◆ TO DO ◆
Show all lines of the listing that hold the word "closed".
╔══
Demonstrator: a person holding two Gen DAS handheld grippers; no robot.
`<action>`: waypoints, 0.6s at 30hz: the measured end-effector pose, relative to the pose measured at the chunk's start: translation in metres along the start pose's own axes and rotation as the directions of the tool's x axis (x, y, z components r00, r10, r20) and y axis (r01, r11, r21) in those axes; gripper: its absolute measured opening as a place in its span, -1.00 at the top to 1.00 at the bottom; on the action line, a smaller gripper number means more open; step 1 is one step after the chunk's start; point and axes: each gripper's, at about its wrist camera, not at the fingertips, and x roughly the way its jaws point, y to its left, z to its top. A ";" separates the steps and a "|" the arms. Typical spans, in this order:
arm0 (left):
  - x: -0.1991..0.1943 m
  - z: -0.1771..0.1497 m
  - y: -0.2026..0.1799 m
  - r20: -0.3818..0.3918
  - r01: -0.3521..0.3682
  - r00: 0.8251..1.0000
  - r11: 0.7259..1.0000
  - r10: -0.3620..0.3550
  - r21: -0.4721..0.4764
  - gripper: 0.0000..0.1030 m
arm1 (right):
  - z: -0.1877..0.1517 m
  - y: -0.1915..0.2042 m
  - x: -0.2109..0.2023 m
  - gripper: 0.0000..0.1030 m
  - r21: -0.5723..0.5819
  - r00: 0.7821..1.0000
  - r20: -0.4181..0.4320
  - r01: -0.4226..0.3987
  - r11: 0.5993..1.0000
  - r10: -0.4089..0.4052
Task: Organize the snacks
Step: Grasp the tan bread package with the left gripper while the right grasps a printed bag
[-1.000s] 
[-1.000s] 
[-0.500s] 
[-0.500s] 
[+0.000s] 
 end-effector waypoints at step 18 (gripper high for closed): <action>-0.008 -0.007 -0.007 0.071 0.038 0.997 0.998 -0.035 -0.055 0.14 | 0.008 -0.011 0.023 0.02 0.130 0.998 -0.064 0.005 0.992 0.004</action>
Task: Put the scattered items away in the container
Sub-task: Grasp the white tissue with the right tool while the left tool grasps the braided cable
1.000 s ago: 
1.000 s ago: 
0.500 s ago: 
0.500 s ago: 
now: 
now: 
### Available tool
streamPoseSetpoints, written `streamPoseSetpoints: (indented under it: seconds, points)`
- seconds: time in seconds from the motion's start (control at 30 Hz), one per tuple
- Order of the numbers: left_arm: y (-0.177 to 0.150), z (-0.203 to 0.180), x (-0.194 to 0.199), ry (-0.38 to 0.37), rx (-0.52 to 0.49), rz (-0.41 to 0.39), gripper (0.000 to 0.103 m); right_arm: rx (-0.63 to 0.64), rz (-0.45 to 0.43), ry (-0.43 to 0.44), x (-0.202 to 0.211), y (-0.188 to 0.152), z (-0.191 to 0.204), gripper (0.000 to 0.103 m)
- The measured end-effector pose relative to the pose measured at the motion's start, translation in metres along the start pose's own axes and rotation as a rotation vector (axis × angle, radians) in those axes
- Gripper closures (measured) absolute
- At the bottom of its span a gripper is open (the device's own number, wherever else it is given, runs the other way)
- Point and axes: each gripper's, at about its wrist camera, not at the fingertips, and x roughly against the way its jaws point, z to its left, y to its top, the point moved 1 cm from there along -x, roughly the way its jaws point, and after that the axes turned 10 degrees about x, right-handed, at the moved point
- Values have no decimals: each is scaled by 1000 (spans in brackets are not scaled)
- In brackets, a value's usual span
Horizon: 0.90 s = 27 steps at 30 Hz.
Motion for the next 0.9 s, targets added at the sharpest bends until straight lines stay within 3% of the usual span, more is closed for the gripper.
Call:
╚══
◆ EXERCISE RESPONSE ◆
 end-effector waypoints at step 18 (gripper high for closed): <action>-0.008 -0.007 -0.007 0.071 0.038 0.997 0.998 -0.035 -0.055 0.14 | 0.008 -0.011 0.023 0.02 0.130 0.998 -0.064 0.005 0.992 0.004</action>
Motion for the next 0.9 s, targets added at the sharpest bends until straight lines stay within 3% of the usual span, more is closed for the gripper.

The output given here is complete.